*** Collected data ***

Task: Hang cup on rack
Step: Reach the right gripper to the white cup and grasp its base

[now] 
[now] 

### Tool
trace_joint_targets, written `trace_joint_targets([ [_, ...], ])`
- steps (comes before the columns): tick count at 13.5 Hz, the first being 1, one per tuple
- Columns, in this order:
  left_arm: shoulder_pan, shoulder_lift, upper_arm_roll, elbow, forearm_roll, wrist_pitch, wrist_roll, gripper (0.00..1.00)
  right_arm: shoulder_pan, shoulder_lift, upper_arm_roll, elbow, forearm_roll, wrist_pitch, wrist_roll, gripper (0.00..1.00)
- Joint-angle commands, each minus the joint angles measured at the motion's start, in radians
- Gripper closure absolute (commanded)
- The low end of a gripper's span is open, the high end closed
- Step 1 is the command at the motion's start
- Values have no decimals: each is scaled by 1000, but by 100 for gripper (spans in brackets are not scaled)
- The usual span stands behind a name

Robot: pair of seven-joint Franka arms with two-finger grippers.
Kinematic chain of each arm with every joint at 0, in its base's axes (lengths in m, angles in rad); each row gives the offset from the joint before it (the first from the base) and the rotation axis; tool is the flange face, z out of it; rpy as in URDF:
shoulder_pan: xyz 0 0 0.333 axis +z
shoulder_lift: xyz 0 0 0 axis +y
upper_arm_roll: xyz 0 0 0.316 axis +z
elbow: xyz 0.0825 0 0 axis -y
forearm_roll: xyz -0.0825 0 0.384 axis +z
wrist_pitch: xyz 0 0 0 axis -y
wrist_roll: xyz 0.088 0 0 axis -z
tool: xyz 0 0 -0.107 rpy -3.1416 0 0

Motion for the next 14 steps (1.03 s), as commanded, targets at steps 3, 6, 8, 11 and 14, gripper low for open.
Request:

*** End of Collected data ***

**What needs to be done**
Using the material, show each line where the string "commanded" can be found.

**Result below**
- Gripper closure absolute (commanded)
Motion for the next 14 steps (1.03 s), as commanded, targets at steps 3, 6, 8, 11 and 14, gripper low for open.

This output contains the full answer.